6 of 6 people found this review constructive.




Reviews

A very mature poem The unrhymed opening couplet spoilt the flow for me but then I am an unregenerate rhymster
What has age to do with writing ability is what counts and that you demonstrate no doubt you will improve with not so much age as practice ivor aka poeticpiers

Posted 17 Years Ago


3 of 4 people found this review constructive.

"Eruptions so icy on fiery skin." - excellent - This line makes it great. I feel that the unrhymed second line actually makes it more realistically passionate, as though you weren't trying but simply writing. The end is a little nursery rhyme-ish. Good stuff.
-Doc

Posted 17 Years Ago


4 of 4 people found this review constructive.

This is smoldering with desire...
i really like the way you mix fire and ice, heat and cold in the same lines...
then giver, receiver...
this is very elegant indeed...
nicely written!

Posted 17 Years Ago


3 of 4 people found this review constructive.

First, I'll have to fly with Eagle on this because I also see something dark here... It's the word "pyre" in and of itself... denotes death and so on.

Your rhyming is good, except for the 2nd line, which throws it off. And I'm not sure I really like the last line. It doesn't sit well with me.

Aside from all that, it is very beautiful. You have captured something here. =)

Posted 17 Years Ago


4 of 4 people found this review constructive.

oooh
very good, i luv it holly! short n beautiful.

Posted 17 Years Ago


2 of 4 people found this review constructive.

Holly, I'm a born again virgin, wishing I could recreate the feelings you have written but knowing full well, that those times have passed.
Very well put together and impactful. Thanks for sharing.

Posted 17 Years Ago


4 of 4 people found this review constructive.

This one goes straight to the favorites section of my library Holly .A very powerful piece indeed. The detail and imagery that is jampacked into so short a poem makes the piece epic.

Posted 17 Years Ago


5 of 6 people found this review constructive.

Really good poem Holly. I thought it was pretty well written and it had a good image. I also like the idea behind the words. Great job.

Griz

Posted 17 Years Ago


4 of 5 people found this review constructive.

The anticipation of love and pleasure.
Oh and when the fire breaks out.
I liked the content and the thought portrayed in this piece.

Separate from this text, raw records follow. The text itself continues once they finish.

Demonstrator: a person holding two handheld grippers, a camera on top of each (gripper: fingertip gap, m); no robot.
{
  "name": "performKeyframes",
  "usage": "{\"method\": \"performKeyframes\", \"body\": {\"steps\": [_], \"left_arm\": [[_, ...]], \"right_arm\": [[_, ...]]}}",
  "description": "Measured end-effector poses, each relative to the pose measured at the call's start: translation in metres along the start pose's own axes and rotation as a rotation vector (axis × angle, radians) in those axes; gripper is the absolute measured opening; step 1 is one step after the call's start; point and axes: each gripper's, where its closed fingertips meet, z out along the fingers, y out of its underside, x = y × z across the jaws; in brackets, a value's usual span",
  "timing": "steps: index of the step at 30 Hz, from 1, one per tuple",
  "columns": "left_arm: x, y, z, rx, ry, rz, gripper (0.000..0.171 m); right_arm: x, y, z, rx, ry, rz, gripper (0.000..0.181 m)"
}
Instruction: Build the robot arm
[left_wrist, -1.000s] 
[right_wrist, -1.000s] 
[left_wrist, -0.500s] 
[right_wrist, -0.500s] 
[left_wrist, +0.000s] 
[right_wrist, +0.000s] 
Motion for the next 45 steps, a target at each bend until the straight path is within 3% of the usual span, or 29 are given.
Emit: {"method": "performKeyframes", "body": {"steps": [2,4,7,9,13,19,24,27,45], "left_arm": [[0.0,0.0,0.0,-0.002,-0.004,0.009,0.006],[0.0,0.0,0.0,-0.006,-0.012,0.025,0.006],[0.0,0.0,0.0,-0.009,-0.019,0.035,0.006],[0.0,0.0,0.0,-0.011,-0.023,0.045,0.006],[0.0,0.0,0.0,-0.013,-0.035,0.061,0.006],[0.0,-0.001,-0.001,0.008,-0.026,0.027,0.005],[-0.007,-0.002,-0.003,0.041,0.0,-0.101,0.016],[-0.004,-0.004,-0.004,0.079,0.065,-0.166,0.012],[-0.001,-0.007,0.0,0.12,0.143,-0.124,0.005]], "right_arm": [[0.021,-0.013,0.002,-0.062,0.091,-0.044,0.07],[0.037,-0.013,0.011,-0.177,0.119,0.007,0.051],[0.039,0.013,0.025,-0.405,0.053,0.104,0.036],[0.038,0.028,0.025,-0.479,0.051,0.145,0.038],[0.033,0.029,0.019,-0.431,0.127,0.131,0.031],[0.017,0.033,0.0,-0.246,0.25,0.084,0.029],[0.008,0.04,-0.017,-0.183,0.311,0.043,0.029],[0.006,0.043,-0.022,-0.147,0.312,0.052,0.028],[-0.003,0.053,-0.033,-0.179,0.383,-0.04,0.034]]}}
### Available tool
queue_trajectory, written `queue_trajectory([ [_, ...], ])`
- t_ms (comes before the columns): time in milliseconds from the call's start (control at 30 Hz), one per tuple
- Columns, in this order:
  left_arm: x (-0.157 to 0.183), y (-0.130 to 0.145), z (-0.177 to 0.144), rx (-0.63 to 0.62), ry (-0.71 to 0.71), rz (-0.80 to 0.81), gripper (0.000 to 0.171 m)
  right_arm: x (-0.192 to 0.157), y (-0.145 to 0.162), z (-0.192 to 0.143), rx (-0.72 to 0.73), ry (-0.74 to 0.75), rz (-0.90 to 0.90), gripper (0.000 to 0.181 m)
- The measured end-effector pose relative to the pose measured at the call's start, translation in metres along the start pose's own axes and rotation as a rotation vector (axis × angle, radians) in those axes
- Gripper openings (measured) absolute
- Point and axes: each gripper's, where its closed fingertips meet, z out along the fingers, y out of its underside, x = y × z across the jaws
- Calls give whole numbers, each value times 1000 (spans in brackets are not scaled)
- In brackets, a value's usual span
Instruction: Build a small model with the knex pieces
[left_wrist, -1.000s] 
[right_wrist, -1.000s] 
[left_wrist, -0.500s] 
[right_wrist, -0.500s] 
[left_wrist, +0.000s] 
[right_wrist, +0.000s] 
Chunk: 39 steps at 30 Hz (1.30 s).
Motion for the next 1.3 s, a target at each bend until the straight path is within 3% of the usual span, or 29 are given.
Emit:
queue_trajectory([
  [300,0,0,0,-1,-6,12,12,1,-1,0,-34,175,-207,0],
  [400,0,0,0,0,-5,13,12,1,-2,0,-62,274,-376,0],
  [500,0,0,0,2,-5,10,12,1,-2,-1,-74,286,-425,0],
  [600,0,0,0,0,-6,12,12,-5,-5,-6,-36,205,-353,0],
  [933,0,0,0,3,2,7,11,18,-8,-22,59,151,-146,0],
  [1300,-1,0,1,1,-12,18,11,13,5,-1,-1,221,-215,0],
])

the writing: the first two lines start out as a prose poem.
But from line 3 to the end, you use a very good rhyme. I don't know if this unusual structure was on purpose or not. As far as the rhyming lines go, I really liked them. I usually don't like rhymes...and that is because usually in pieces I find in Writers Cafe, people who try to rhyme don't really know how, and they really mess things up...usually by breaking the fine meter of the poem by trying to force lines to rhyme...or by picking words that do not really rhyme.
But use of the rhyme was good and I like it.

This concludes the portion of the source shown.